▸ **Activity**: Without including any images, please transcribe all the lines below exactly.

▸ **Source data**:

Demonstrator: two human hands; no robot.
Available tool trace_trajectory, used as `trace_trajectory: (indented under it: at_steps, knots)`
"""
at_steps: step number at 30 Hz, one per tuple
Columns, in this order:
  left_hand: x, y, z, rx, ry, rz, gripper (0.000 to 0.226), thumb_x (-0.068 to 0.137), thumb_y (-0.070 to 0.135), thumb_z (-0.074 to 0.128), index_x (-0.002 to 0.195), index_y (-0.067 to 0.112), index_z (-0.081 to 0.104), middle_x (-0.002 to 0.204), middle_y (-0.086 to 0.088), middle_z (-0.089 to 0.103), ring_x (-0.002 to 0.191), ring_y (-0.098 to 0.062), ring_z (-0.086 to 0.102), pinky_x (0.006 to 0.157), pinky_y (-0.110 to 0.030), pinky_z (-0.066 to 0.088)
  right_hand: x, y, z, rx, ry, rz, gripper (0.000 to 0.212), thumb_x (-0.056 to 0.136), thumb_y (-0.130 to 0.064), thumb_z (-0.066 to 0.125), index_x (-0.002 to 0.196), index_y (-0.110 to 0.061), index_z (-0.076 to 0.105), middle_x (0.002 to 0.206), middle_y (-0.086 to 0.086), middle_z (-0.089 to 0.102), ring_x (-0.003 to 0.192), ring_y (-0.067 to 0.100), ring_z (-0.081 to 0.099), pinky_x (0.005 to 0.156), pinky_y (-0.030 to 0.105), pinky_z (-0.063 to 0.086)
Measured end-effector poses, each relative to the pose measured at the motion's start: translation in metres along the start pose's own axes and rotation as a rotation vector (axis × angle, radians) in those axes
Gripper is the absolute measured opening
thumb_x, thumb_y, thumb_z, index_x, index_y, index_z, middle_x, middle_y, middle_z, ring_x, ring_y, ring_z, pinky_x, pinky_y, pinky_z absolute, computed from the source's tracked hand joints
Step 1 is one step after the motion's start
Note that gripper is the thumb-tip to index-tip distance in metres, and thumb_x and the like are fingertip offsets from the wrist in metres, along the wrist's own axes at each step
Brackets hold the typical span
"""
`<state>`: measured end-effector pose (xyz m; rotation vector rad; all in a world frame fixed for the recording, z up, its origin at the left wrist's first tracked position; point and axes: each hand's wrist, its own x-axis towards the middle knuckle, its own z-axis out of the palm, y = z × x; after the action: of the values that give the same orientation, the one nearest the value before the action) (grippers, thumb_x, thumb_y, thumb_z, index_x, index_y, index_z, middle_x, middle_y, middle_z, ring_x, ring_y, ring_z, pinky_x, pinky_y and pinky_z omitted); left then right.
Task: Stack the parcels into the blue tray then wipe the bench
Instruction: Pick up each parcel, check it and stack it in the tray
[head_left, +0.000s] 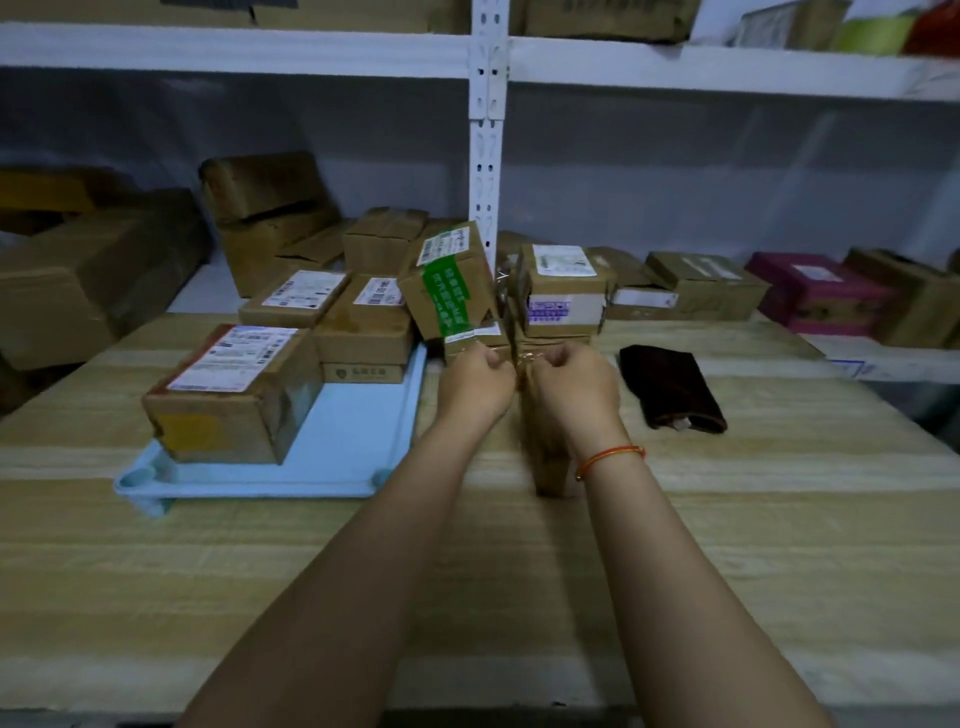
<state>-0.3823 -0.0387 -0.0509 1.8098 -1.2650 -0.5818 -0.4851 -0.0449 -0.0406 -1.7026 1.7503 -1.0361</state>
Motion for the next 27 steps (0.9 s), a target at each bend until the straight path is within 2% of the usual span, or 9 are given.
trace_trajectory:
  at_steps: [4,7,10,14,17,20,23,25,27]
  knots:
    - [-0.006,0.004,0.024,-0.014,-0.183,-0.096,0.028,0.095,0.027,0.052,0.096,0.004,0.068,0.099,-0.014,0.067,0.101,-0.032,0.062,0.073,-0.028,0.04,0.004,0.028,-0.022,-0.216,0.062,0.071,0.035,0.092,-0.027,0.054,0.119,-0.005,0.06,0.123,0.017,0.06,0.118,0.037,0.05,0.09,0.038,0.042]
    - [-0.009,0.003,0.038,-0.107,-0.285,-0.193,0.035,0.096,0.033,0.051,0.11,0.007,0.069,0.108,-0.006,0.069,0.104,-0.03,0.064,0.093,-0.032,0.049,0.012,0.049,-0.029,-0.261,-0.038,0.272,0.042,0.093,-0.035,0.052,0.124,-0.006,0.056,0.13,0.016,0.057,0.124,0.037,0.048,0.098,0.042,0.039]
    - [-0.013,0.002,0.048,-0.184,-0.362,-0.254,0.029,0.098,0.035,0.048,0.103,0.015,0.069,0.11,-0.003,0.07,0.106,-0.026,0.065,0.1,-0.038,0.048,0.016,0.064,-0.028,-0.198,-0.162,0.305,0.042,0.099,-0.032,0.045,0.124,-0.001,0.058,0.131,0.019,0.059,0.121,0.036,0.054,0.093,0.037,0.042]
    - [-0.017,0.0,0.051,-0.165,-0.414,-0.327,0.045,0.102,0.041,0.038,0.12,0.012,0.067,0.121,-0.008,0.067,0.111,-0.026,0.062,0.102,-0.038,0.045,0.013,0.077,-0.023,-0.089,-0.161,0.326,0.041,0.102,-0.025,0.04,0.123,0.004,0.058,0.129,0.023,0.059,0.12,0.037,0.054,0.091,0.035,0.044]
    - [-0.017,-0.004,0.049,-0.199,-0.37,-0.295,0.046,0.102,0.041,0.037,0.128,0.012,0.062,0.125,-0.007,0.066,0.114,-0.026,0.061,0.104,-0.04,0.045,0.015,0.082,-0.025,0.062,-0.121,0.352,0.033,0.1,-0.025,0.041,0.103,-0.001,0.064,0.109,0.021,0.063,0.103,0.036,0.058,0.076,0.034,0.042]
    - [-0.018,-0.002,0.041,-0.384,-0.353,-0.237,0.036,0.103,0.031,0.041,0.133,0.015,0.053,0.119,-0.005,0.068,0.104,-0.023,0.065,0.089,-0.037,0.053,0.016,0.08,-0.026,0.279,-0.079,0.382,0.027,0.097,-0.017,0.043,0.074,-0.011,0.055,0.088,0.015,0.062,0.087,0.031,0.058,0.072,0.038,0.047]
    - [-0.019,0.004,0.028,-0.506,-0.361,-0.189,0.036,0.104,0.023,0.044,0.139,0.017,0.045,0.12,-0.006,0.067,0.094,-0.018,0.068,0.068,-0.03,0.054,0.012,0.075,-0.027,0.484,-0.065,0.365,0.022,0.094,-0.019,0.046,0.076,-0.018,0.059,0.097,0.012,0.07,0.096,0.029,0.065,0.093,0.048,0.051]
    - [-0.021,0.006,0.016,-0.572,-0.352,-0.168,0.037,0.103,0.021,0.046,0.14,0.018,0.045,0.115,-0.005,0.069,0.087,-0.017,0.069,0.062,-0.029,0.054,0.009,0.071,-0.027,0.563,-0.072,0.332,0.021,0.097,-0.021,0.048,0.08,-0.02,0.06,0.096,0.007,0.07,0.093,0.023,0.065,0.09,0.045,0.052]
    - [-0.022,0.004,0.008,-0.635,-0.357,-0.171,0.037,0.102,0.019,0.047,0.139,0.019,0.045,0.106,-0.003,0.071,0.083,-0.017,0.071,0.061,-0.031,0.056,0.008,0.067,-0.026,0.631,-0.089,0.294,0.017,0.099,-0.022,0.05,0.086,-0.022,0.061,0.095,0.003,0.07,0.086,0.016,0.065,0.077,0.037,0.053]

▸ **Solution for this problem**:
Demonstrator: two human hands; no robot.
Available tool trace_trajectory, used as `trace_trajectory: (indented under it: at_steps, knots)`
"""
at_steps: step number at 30 Hz, one per tuple
Columns, in this order:
  left_hand: x, y, z, rx, ry, rz, gripper (0.000 to 0.226), thumb_x (-0.068 to 0.137), thumb_y (-0.070 to 0.135), thumb_z (-0.074 to 0.128), index_x (-0.002 to 0.195), index_y (-0.067 to 0.112), index_z (-0.081 to 0.104), middle_x (-0.002 to 0.204), middle_y (-0.086 to 0.088), middle_z (-0.089 to 0.103), ring_x (-0.002 to 0.191), ring_y (-0.098 to 0.062), ring_z (-0.086 to 0.102), pinky_x (0.006 to 0.157), pinky_y (-0.110 to 0.030), pinky_z (-0.066 to 0.088)
  right_hand: x, y, z, rx, ry, rz, gripper (0.000 to 0.212), thumb_x (-0.056 to 0.136), thumb_y (-0.130 to 0.064), thumb_z (-0.066 to 0.125), index_x (-0.002 to 0.196), index_y (-0.110 to 0.061), index_z (-0.076 to 0.105), middle_x (0.002 to 0.206), middle_y (-0.086 to 0.086), middle_z (-0.089 to 0.102), ring_x (-0.003 to 0.192), ring_y (-0.067 to 0.100), ring_z (-0.081 to 0.099), pinky_x (0.005 to 0.156), pinky_y (-0.030 to 0.105), pinky_z (-0.063 to 0.086)
Measured end-effector poses, each relative to the pose measured at the motion's start: translation in metres along the start pose's own axes and rotation as a rotation vector (axis × angle, radians) in those axes
Gripper is the absolute measured opening
thumb_x, thumb_y, thumb_z, index_x, index_y, index_z, middle_x, middle_y, middle_z, ring_x, ring_y, ring_z, pinky_x, pinky_y, pinky_z absolute, computed from the source's tracked hand joints
Step 1 is one step after the motion's start
Note that gripper is the thumb-tip to index-tip distance in metres, and thumb_x and the like are fingertip offsets from the wrist in metres, along the wrist's own axes at each step
Brackets hold the typical span
"""
`<state>`: measured end-effector pose (xyz m; rotation vector rad; all in a world frame fixed for the recording, z up, its origin at the left wrist's first tracked position; point and axes: each hand's wrist, its own x-axis towards the middle knuckle, its own z-axis out of the palm, y = z × x; after the action: of the values that give the same orientation, the one nearest the value before the action) (grippers, thumb_x, thumb_y, thumb_z, index_x, index_y, index_z, middle_x, middle_y, middle_z, ring_x, ring_y, ring_z, pinky_x, pinky_y and pinky_z omitted); left then right.
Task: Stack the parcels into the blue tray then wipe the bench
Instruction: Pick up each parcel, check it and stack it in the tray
[head_left, +0.000s] 
<state>-0.3823 -0.0387 -0.0509 1.8098 -1.2650 -0.5818 -0.4851 -0.0449 -0.0406 -1.7026 1.7503 -1.0361</state>
Motion for the next 27 steps (0.9 s), a target at each bend until the straight path is within 2% of the usual span, or 9 are given.
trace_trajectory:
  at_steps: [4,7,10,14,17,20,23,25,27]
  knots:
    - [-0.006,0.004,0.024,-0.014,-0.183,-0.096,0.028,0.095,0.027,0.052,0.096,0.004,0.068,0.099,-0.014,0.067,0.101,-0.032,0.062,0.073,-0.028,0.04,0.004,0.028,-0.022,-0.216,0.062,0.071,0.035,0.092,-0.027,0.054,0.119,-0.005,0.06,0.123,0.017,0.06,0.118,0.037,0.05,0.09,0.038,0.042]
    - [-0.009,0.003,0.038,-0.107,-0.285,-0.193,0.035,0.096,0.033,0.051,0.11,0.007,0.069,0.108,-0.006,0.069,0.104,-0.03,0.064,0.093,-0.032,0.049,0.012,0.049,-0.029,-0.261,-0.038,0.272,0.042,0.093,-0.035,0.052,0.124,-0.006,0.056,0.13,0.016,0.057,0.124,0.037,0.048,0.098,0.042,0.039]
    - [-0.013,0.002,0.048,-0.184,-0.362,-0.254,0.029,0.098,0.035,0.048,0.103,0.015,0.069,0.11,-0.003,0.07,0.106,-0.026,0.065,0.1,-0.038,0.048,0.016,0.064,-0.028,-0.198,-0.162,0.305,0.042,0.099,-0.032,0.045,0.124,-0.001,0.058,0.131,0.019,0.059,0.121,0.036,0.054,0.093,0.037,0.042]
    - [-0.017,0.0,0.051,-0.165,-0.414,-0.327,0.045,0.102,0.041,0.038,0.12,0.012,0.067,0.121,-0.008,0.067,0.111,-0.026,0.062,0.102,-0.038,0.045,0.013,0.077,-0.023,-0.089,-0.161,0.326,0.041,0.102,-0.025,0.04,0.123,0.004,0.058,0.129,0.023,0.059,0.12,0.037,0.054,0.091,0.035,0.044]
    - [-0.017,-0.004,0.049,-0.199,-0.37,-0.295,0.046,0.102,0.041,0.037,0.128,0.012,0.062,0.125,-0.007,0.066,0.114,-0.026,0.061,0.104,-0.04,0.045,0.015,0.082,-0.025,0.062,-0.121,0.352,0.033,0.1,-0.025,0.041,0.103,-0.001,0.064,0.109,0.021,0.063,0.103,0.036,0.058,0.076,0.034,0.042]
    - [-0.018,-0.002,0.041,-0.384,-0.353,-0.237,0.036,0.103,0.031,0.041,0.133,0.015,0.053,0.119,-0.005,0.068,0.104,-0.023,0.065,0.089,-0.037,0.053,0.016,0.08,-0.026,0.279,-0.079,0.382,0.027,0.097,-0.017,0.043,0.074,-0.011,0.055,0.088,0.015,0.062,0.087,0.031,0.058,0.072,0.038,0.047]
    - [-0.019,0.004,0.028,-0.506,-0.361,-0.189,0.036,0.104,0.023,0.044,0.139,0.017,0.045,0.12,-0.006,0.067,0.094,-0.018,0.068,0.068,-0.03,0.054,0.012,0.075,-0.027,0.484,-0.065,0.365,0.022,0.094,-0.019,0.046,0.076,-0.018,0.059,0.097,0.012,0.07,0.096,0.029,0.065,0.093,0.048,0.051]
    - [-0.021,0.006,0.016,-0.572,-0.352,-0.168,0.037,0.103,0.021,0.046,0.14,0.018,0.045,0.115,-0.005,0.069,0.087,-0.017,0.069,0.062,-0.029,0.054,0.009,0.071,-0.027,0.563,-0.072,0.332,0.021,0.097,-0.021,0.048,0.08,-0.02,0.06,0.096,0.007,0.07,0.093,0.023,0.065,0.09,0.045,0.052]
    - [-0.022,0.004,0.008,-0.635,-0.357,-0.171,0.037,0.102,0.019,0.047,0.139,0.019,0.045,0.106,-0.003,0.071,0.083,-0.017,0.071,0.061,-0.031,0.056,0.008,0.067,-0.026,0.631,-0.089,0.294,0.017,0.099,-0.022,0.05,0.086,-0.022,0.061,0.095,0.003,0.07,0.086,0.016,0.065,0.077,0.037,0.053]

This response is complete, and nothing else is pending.